Ēnor la tomó del brazo, forzándola a detenerse. Aquella transgresión, dadas las circunstancias, no le importó. 

—Déjese de juegos. —Selene pestañeó. Ēnor no le dio la oportunidad de responder—. No necesitamos su ayuda, pero le recuerdo que nuestra situación es precaria. Hubo un infectado hace unas semanas. 

—Un infectado no: un merodeador. Y, a raíz de que no han aparecido más —Selene posó una mano temblorosa sobre la de Ēnor, solo a modo de reafirmación—, podemos asumir que las barreras funcionan y no han dado aún con nosotras.

—Tarde o temprano lo harán. —Ēnor apretó su mano—. Todo lo que le pido para garantizar su seguridad es que se tome la medicina todos los días y evite salir de casa tanto como le sea posible. 

—Estaremos bien…. En serio, Ēnor, estoy bien. — Ēnor suspiró—. ¿Dudas de mí? ¿Qué pasó con la niña que me seguía de arriba abajo y creía todo lo que yo le decía?

—Tuvo que crecer —replicó. Selene no pudo evitar pensar que era cierto. Al monasterio llegó una niña de mirada huidiza con el alma tan destrozada como su cuerpo. Ante sí tenía a una mujer de postura erguida que le mantenía la mirada—. Aprendió que aquellos que nos resguardan de nuestros peores miedos alardean para que creamos ciegamente en su fuerza. —Ēnor le apretó la mano—. Por favor, sabe lo que pasará si no la bebe ahora. 

Selene miró la botella por largo rato. Sus manos temblaban como si tuvieran vida propia y sus dedos se contraían y extendían de manera arrítmica. Ēnor le acercó el recipiente a los labios. Selene abrió la boca con renuencia, permitiendo que el amargo líquido viscoso tocara su lengua. Se le contrajo la glotis, pero consiguió beber. La medicina se adhirió a su garganta, deslizándose con pereza hacia su estómago, donde se asentó como un cubo de hielo.

Ya no oía el canto de la tierra fértil, ni tampoco sentiría la caricia de la luna aquella noche. Solo percibía lo común, lo normal, lo humano. Se sentía distanciada de su propio cuerpo, aislada en una pequeña burbuja fría desde la que podía mover aquella marioneta de carne con unos hilos invisibles.

—¿Se siente bien?

—Sí —dijo con voz pastosa. Ēnor la ayudó a beber agua. Poco hizo el líquido para quitarle el sabor desagradable de la medicina.

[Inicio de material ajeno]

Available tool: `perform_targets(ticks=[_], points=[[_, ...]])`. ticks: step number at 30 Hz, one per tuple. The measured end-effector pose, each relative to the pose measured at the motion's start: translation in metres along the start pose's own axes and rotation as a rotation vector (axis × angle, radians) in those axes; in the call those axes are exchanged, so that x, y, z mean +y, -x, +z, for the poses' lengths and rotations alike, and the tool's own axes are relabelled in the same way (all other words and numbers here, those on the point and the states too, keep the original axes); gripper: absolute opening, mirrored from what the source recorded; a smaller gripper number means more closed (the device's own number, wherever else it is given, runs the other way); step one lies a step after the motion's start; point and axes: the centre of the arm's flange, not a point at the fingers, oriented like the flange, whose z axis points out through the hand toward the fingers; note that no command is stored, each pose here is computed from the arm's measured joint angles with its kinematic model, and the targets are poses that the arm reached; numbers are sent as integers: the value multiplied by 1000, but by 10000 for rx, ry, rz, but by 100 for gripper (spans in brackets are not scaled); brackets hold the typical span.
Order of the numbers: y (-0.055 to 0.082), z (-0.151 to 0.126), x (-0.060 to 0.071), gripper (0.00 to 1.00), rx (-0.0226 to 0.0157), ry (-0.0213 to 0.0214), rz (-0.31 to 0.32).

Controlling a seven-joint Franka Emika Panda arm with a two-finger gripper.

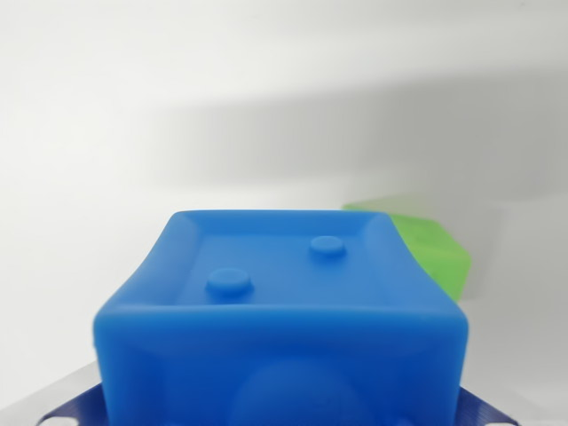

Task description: Stack cube

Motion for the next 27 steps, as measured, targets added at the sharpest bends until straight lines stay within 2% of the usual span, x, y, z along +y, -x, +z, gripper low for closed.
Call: perform_targets(ticks=[16, 27], points=[[-6, -12, 27, 0, 12, -24, 648], [-11, -20, 46, 0, -9, -32, 1108]])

—Vayamos a casa. —Ēnor la tomó del brazo para sostenerla al caminar. El temblor de su cuerpo no cedería sino hasta transcurridos algunos minutos. Selene la siguió sin resistencia. Pasado un rato, ladeó la cabeza.

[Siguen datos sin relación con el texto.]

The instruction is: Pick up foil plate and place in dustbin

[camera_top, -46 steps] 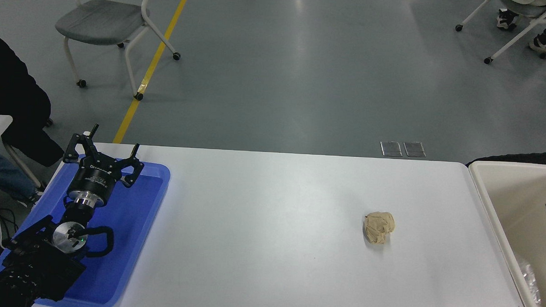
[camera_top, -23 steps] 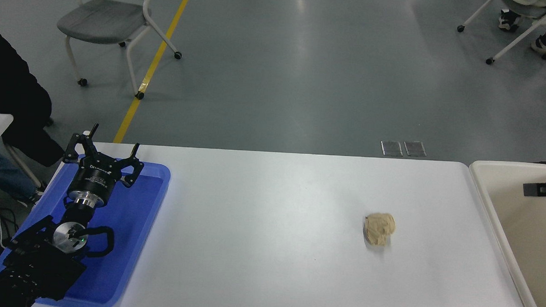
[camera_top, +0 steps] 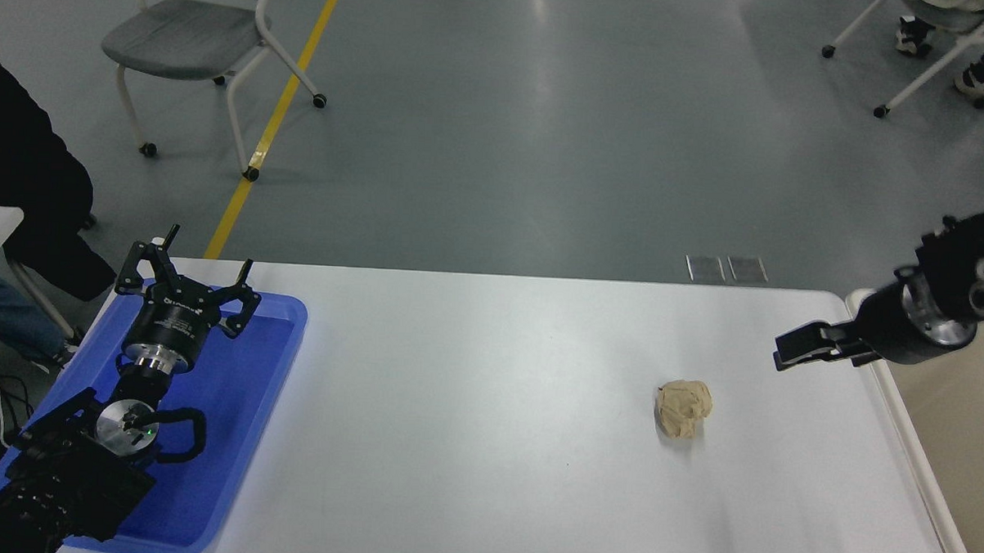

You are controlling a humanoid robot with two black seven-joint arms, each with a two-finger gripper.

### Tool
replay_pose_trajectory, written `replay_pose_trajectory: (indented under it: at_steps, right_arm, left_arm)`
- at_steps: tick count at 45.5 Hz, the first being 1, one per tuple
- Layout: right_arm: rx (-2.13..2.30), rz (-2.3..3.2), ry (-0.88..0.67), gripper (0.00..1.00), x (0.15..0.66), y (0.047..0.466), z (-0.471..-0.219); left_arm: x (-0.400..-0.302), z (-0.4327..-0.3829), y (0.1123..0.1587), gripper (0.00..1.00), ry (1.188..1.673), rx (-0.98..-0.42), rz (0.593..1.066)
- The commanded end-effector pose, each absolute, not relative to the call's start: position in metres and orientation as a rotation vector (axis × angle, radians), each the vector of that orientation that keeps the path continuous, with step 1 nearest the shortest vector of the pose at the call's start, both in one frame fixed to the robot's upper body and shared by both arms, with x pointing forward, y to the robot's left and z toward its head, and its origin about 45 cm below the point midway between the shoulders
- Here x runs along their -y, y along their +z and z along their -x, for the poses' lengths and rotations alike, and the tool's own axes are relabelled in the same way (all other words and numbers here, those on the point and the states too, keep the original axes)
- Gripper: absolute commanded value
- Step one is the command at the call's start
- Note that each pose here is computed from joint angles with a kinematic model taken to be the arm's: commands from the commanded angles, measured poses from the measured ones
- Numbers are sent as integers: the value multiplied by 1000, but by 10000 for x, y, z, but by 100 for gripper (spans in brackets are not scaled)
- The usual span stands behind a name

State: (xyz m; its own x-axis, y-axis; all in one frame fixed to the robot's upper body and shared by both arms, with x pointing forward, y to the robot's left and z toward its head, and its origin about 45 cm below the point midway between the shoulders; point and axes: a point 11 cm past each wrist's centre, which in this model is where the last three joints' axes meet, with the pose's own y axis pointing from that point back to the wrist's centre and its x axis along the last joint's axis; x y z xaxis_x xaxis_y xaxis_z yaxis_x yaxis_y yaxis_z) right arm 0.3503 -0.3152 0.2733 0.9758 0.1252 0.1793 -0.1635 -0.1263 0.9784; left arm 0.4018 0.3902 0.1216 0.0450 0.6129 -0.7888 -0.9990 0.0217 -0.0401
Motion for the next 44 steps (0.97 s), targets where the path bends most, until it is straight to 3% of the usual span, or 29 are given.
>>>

—Ēnor… ¿estaba molesta hace un momento?

—Sí. —Ēnor la ayudó a subir unos escalones—. ¿No lo recuerda?

—No… pero imagino que tiene que ver con Setanta. —Miró hacia arriba como si esperase hallar la respuesta en las nubes—. Y una transmisión… Una transmisión de Setanta. Sí. —Frunció el entrecejo, pero ya no estaba molesta; la llama de la ira se había apagado tan pronto como ingirió el hielo de la medicina. Solo intentaba recordar—. Sí, tiene que ser ella… Solo a ella le haría tal cosa…

—¿Qué planeaba hacer?

—Le iba a grabar una transmisión. Y a meter ántrax en el sobre.

Ēnor sonrió a medias. 

—¿Para qué? Ni siquiera las enfermedades querrían acercarse a esa mujer.

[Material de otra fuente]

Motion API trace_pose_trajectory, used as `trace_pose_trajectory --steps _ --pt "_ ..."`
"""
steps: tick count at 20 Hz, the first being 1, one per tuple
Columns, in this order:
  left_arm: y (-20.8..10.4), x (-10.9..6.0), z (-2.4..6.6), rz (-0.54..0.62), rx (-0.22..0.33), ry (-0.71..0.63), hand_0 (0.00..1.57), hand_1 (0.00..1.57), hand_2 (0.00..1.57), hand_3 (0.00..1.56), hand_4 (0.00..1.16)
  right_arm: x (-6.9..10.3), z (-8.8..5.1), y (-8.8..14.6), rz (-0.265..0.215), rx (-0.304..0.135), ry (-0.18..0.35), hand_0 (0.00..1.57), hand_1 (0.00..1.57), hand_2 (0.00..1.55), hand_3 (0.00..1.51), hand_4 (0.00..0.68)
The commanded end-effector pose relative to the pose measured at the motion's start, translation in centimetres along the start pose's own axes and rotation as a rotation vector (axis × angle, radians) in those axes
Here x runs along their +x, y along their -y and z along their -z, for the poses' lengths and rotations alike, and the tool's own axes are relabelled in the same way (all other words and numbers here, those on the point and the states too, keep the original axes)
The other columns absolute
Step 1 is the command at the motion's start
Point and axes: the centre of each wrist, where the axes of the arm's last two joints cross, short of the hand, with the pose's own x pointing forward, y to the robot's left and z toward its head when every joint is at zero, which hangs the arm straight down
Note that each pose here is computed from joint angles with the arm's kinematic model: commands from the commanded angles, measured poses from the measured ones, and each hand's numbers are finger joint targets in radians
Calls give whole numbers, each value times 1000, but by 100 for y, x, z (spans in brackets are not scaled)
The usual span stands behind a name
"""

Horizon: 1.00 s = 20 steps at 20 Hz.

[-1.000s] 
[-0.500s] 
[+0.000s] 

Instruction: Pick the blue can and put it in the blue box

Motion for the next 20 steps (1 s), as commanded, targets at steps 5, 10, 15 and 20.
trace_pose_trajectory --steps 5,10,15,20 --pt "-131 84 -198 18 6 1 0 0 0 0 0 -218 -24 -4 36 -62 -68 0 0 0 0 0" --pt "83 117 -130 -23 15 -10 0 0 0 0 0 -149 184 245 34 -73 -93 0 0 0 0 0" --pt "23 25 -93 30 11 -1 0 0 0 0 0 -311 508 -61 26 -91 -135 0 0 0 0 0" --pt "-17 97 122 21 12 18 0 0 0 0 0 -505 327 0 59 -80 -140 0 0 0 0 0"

Selene no lanzó una de sus encantadoras carcajadas, y Ēnor apretó los labios. Cuando esa medicina entraba en su sistema, estaba más muerta que viva.

—¿Tsai'kireh? —Selene no dio muestras de haber oído—. Si Sarket se convirtiera en su nasciare, su condición mejoraría… 

Pero no hubo respuesta, y Ēnor siguió caminando sin darse cuenta de que tres mujeres, hija, madre y abuela, las veían alejarse con sus ojos verdes bien abiertos mientras comían palomitas de maíz. Quizás cabría añadir que las palomitas de maíz no habían sido inventadas aún.